Yiyecek problemleri mahalleden tek tuk karsilaniyormus.
Isinma imkanlari yok. Sobalari bile yok.
Amcanin surekli yetiskin bezine ihtiyaci var.
Evde amcadan kaynakli felaket bir koku var.
Fatma teyze 365 gun o koku icinde 25 m2 bodrumda oturuyor.
….
Bu feci durumun bize gosterdigi en berbat manzara;
onlar orada surunurken,
biz evimizde, sicak ve rahat yatagimizda yatiyoruz.
Fatma Teyze gibilerin istirabini kesinlikle duymadan,
hayatla ilgili baska seylere kizarak ,
kendi konfor eksikliklerimizle hallenerek yasamaya devam ediyoruz.
Ve daha fecisi,
biz kendimizi iyi insanlar olarak tanimliyoruz.
Yapamadigimiz, yetisemedigimiz yardimlarin, iyiliklerin
sizisi kalbimizde mevcut degil.
Bizimkisi, boyle bir ‘iyi insan’ olma durumu..
Gormezden gelme sansimiz yoksa, bu sefer
‘kim size Istanbul’a gelin dedi’
demekte tereddut etmiyor ya da
baskalarinin ve baska kurumlarin sorumluluklarindan dem vurup,
iyilik yapmamak icin ne tur gerekcelerimiz oldugunu siraliyoruz..
Kimimiz de, bu tur iyilik faaliyetlerinin
siyasi sahnede kendilerine karsi bir hamle olabileceginden urkuyor,
bir iyilik imkanini, siyasi bir tehdit olarak goruyor.
Yoksullara yardim etmeyi,
bir dilenciler ordusu yaratma sebebi gorerek
yapilmayan iyilikleri, merhametle yumusamayan kalpleri
calisma ekonomisine hizmet olarak goruyor.
Bizimkisi, iyilik yapmayan bir ‘iyi insan’ tipi.
Iyilik yapmamak icin daima sebebi olan iyi insanlariz biz.
Oysa iyilik yapmadan iyi insanlar olabilir miyiz ?
Iyi insan olabilmek icin, iyilik yapmadan baska yol olabilir mi ?
Iyilik yapmaktan baska,
hesapsiz fedakarliktan baska sansimiz olabilir mi ?
Inim inim inleyen, ac uyuyan insanlarin oldugu bir sehirde
rahat rahat uyuyan….insan olabilir mi ?
Bizim iyilik yapmaya ihtiyacimiz,
sudan, ekmekten az olabilir mi ?
…..
Iste Fatma Teyzelerin evi bu yuzden cok degerli bir yer.

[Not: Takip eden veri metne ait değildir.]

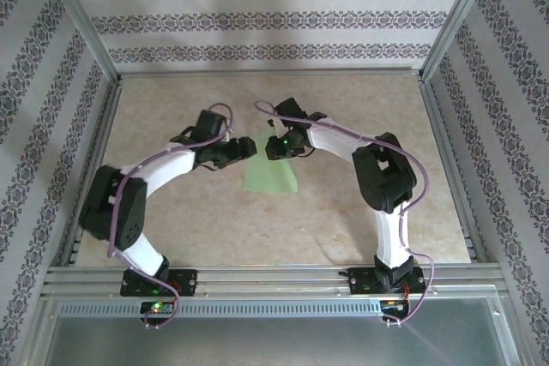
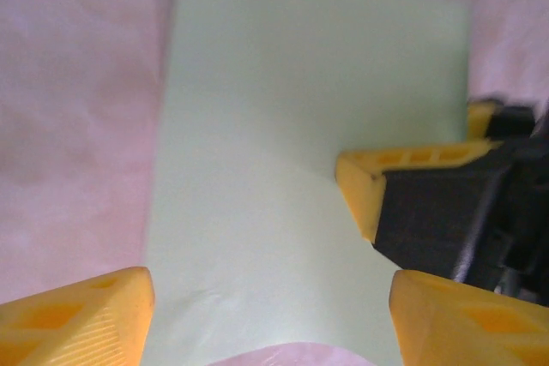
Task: Fold a paper plane with a square sheet of paper (fold left side to right side)
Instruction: Pick up the square sheet of paper from the center of the table.
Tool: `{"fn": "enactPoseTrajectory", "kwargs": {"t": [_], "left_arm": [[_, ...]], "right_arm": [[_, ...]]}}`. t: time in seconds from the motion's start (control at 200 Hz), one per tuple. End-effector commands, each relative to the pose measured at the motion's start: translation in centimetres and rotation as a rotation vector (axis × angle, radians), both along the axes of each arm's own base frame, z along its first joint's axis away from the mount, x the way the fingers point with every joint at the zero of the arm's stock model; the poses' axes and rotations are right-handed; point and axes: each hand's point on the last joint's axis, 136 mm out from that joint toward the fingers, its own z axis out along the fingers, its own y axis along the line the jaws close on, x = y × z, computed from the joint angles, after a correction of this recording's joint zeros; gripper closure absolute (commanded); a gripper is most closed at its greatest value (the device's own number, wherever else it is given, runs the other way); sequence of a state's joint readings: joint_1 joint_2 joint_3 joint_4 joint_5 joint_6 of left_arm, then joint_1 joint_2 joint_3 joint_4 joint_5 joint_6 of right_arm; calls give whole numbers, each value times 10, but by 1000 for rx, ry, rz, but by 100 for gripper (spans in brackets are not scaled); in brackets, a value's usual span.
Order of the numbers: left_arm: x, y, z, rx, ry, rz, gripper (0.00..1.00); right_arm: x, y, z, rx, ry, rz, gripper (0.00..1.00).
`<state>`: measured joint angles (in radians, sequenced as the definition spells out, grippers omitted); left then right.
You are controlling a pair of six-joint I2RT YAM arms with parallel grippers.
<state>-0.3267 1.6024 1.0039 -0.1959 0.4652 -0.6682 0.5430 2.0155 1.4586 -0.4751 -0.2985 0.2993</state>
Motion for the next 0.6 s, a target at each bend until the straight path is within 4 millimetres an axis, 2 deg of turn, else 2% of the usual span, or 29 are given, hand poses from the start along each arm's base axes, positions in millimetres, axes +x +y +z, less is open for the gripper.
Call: {"fn": "enactPoseTrajectory", "kwargs": {"t": [0.0, 0.115, 0.225, 0.36, 0.465, 0.595], "left_arm": [[8, 32, 37, -50, -124, 46, 23], [3, 56, 74, -135, -223, 61, 18], [-6, 62, 111, -200, -326, 23, 14], [-23, 45, 168, -348, -495, -123, 14], [-38, 32, 214, -466, -628, -229, 13], [-52, 18, 246, -557, -689, -345, 12]], "right_arm": [[-1, 3, 44, 167, -15, -11, 73], [-7, -10, 78, 292, -10, -25, 74], [-17, -22, 119, 408, -44, -5, 74], [-37, -35, 179, 567, -90, 51, 74], [-60, -42, 231, 691, -135, 124, 74], [-90, -45, 287, 800, -186, 209, 75]]}}
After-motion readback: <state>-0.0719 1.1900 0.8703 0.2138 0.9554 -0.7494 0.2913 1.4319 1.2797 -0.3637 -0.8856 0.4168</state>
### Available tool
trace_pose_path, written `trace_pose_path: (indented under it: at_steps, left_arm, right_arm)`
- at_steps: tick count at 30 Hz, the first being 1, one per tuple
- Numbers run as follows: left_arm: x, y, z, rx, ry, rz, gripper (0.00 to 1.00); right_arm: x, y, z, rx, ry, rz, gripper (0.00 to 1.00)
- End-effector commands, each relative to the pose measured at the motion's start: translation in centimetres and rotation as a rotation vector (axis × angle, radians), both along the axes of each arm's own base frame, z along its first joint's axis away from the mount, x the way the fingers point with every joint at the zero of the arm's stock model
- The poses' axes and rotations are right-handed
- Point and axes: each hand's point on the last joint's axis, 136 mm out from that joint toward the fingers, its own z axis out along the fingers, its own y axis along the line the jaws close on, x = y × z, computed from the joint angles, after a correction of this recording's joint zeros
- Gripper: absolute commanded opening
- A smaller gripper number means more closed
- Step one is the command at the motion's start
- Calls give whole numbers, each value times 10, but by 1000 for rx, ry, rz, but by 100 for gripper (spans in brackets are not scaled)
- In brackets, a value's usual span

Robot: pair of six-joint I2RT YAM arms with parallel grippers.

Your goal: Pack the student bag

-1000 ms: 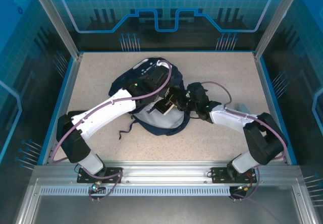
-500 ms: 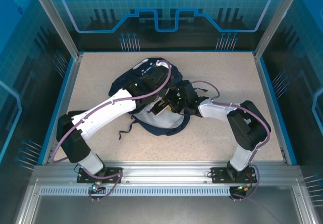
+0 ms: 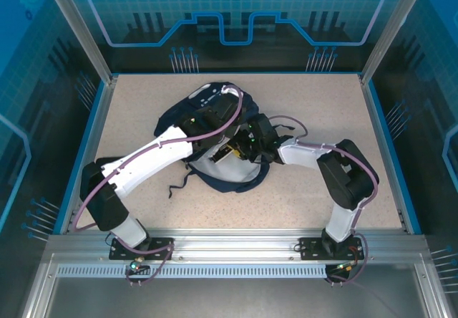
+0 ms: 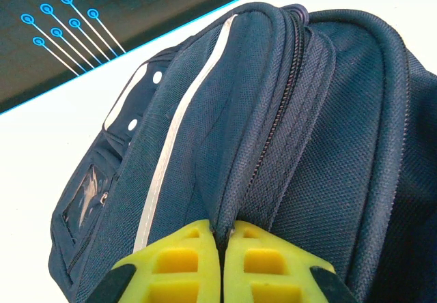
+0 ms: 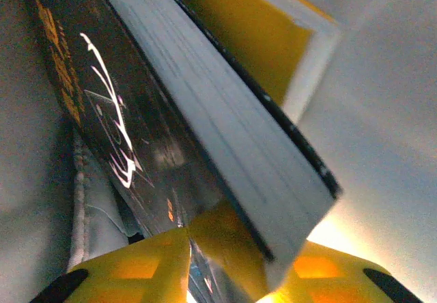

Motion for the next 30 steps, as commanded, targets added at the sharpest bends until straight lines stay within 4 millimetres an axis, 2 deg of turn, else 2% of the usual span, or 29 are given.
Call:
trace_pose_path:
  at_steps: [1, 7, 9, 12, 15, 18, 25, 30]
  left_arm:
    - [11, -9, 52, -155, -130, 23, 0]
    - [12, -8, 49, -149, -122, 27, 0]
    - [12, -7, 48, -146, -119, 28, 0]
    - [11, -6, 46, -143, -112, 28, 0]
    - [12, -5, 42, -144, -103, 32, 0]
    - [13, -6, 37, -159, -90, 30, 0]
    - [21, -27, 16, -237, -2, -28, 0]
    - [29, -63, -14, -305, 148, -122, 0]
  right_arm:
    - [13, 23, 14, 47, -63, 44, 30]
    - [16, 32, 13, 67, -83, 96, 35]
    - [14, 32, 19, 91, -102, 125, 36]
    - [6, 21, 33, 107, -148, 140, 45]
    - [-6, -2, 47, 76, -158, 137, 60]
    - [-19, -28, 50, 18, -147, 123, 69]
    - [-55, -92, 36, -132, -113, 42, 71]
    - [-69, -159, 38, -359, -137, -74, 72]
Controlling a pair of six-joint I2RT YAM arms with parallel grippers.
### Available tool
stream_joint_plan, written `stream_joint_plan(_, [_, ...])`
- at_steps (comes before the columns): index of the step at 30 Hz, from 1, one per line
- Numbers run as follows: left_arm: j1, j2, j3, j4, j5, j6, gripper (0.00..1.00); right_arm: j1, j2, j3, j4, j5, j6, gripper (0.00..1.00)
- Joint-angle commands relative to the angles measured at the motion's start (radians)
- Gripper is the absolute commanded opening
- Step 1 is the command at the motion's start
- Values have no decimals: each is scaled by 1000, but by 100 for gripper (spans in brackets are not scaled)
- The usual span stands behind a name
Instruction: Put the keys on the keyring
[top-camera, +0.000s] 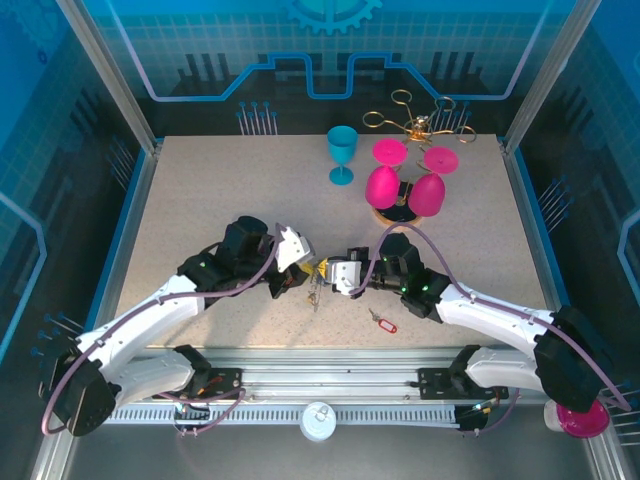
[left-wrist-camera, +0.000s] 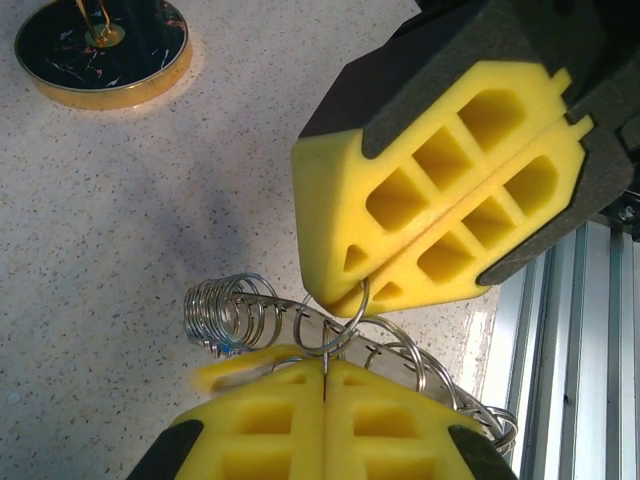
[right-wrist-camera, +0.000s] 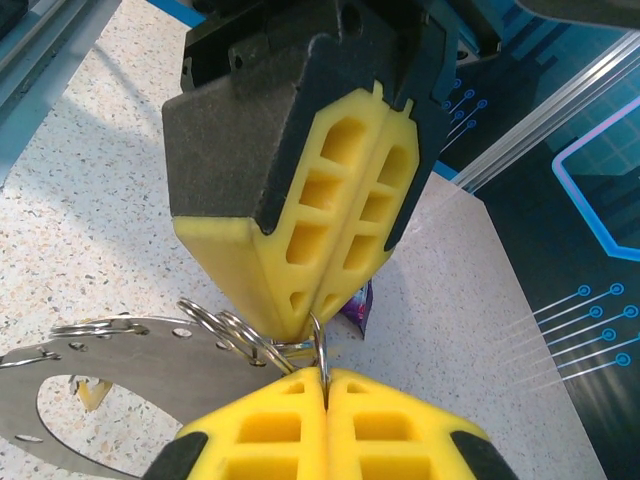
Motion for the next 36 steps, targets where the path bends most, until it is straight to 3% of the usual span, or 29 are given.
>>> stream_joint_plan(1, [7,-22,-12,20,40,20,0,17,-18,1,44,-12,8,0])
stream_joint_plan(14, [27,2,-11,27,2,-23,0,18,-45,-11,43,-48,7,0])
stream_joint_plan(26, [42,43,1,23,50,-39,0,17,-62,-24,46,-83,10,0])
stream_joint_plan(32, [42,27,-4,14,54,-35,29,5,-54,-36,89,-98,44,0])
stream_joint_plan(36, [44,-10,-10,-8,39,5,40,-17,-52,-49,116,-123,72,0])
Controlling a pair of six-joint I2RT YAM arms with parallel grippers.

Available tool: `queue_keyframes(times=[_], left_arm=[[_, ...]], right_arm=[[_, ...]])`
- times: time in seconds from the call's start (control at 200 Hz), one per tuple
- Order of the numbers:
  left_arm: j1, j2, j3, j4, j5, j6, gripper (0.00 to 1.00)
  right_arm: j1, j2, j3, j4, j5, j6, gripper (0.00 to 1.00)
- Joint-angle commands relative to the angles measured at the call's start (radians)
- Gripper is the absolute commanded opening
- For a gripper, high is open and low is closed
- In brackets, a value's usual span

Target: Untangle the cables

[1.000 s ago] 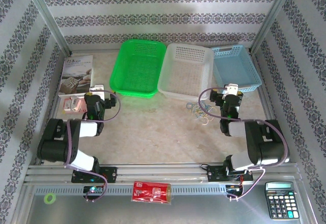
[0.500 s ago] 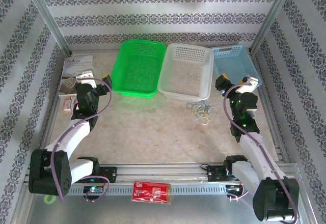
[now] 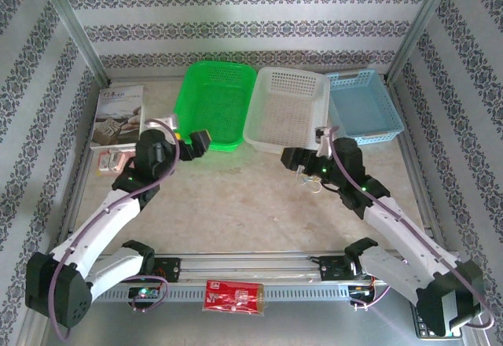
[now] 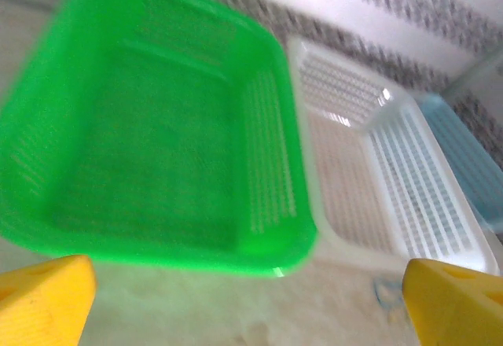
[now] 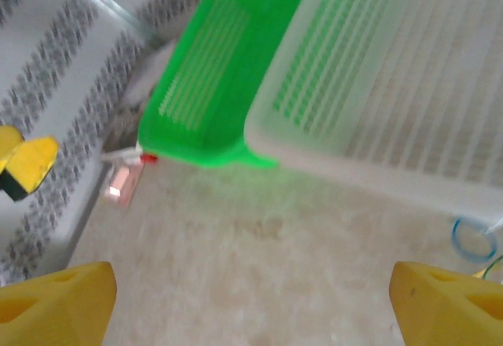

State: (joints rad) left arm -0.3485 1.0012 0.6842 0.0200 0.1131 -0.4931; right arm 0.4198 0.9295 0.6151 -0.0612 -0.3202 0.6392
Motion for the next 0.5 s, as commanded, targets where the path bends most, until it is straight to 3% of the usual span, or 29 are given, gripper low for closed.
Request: queue_keyframes(times=[0.0, 0.495], left_arm=[[-0.077, 0.03, -0.056, -0.041, -0.024, -0.064, 1.0], [-0.124, 0.286, -0.087, 0.185, -0.014, -0.108, 1.0]], right_arm=[[0.032, 0.059, -0.024, -0.035, 0.034, 0.037, 0.89], [-0.014, 0.344, 0.11, 0.035, 0.059, 0.008, 0.9]])
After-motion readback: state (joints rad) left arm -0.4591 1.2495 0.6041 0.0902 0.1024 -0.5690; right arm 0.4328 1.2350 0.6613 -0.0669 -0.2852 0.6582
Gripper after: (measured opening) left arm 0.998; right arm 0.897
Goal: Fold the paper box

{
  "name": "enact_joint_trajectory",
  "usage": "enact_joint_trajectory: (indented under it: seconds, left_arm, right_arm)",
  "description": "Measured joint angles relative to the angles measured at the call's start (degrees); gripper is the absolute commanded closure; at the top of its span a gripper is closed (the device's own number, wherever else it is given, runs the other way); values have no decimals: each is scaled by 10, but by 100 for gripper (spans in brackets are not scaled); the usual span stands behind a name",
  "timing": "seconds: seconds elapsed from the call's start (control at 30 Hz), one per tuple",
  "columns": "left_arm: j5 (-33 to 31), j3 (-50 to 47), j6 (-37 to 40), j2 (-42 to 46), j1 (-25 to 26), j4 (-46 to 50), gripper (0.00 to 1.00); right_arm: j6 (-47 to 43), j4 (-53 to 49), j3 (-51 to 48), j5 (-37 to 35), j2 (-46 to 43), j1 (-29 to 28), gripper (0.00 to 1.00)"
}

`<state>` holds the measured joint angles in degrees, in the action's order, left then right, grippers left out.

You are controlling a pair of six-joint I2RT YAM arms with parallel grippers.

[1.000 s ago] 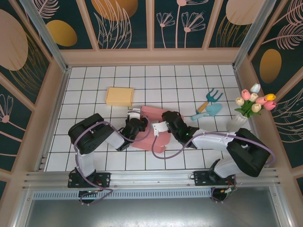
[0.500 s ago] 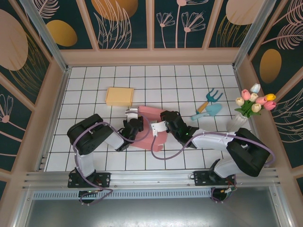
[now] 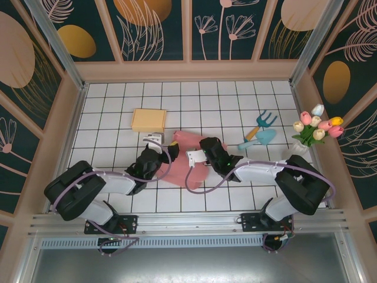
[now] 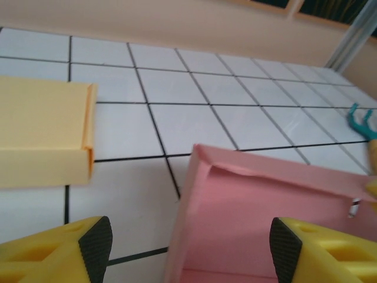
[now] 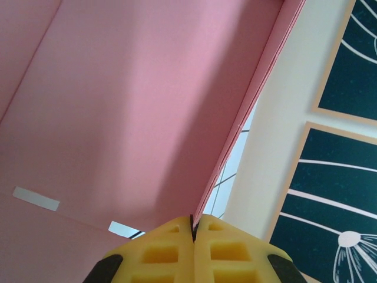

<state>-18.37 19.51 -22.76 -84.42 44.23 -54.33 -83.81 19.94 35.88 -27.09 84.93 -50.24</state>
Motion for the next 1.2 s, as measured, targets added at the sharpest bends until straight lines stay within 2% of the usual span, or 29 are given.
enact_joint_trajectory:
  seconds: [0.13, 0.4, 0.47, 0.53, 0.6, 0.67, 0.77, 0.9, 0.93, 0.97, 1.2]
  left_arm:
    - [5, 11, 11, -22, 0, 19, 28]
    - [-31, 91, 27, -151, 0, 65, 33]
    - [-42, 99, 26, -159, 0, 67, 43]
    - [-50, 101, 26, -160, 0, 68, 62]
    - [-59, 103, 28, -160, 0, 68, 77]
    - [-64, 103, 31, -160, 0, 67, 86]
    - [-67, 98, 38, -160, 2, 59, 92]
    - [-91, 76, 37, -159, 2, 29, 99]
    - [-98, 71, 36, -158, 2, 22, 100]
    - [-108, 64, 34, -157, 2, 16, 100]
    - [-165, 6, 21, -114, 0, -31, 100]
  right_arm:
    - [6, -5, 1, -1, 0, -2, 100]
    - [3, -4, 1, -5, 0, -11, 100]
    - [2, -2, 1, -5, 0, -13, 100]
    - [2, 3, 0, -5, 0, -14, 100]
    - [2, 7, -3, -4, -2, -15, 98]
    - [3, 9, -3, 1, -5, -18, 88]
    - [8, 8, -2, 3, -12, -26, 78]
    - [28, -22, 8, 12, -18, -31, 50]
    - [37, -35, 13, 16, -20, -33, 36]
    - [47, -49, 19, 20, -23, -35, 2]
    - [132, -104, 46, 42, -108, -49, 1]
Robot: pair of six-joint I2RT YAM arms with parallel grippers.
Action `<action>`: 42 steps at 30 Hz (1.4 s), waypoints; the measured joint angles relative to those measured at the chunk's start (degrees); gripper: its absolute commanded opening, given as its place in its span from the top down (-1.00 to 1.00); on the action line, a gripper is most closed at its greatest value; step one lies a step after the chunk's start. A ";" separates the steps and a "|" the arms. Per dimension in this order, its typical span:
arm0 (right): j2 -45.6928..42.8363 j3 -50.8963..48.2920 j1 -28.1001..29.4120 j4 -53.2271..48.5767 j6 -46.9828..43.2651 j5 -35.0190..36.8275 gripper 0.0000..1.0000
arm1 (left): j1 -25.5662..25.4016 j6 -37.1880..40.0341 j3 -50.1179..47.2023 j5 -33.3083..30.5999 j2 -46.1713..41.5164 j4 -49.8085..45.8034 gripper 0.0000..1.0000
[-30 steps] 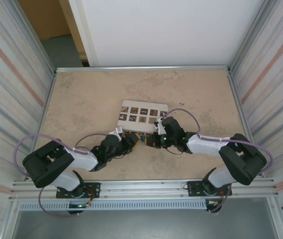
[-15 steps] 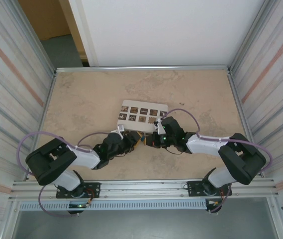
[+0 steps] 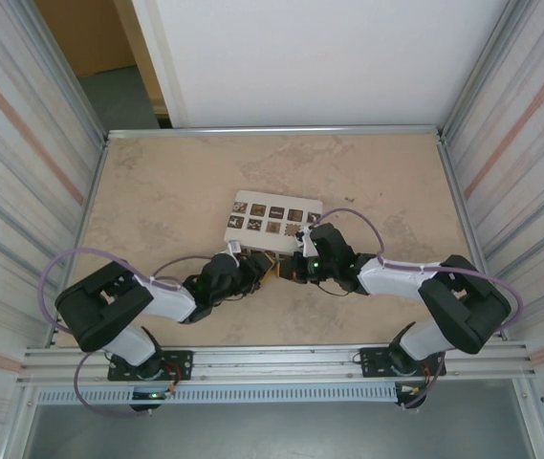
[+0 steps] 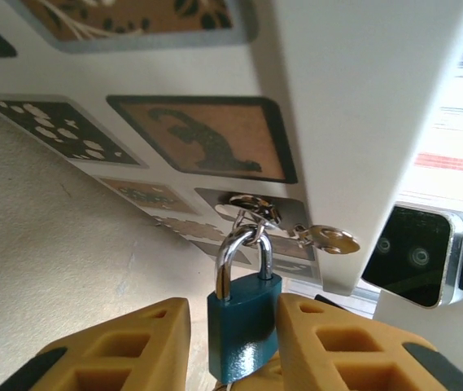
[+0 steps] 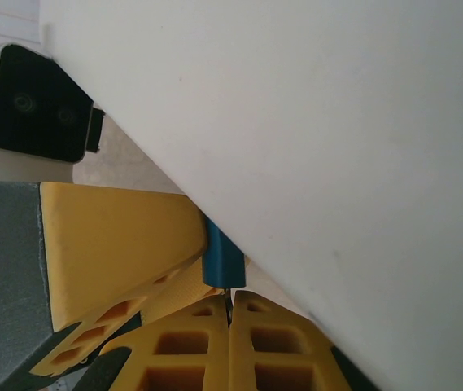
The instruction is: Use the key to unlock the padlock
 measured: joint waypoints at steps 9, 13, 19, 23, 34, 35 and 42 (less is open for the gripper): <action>0.52 0.00 0.00 2.12 2.60 -0.31 1.00 | 0.02 -1.42 0.31 -1.40 0.00 0.39 0.47; 0.72 0.00 -0.04 2.99 3.52 -0.31 1.00 | 0.02 -1.66 0.48 -1.92 0.04 0.44 0.54; 0.72 0.00 -0.42 3.65 5.16 -0.42 0.96 | 0.02 -2.47 0.68 -2.43 0.55 0.85 0.73; 0.70 0.00 -0.79 3.89 5.73 -0.72 0.89 | 0.02 -2.40 1.25 -2.78 0.24 -0.33 0.84; -4.04 -0.57 -2.73 3.54 5.46 -3.02 0.47 | 0.00 -0.46 2.14 -3.74 -6.01 -8.48 1.00; -4.79 -0.57 -3.02 3.32 5.14 -3.06 0.43 | 0.00 -0.24 2.14 -3.89 -6.25 -9.46 1.00; -12.33 -0.66 -4.24 -3.08 -0.04 -1.99 0.22 | 0.00 0.83 2.14 -4.15 -8.33 -14.64 1.00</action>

Cunku orada bize ait bir sey var.
Bizim yitigimiz orada bulunuyor;
mulkiyeti sadece bize ait olan
iyi bir insan olma ihtimalimiz,
Fatma teyzelerimizin evlerinde bizi bekliyor..
Inanin bu yardima,
Fatma Teyze’den cok bizim ihtiyacimiz var..
Biz, efelerin, sovalyelerin kahramanlik yaptigi donemlere yetisemedik.
Bizim yigitligimiz
hesapsiz iyilik yaparak, iyilik icin ortaya atilarak olacak.
Baskasinin cesaret edemedigi iyiliklere atilarak
babayigitler olacagiz.
Bizim mutlu sonumuz,
kimsenin haberi olmadigi bir iyiligi yaptiktan sonra,
bir kosede mutluluk goz yaslari dokerek olacak.
Duygusallik degil,
aklin yolu bu oldugu icin.
Bu dunyada butun rasyonel meselelerin de caresinin
herkesin iyilik yapmasi,
iyi insanlar olmasi oldugu icin
n’olur kendimize bu sansi verelim.
Muhtac insanlarda sakli bulunan,
bize ait guzellikleri bulup cikaralim..
(Not: Bir hafta yogun yardimda bulunduk ama
amca bu yazidan bir hafta kadar sonra vefat etti. Fatma Teyze artik akrabalari ile yasiyor)
4 Yorum
Yazan:özlem Tarih: Ağu 20, 2009 | Reply
Iyilik yapmamak icin daima sebebi olan iyi insanlariz biz.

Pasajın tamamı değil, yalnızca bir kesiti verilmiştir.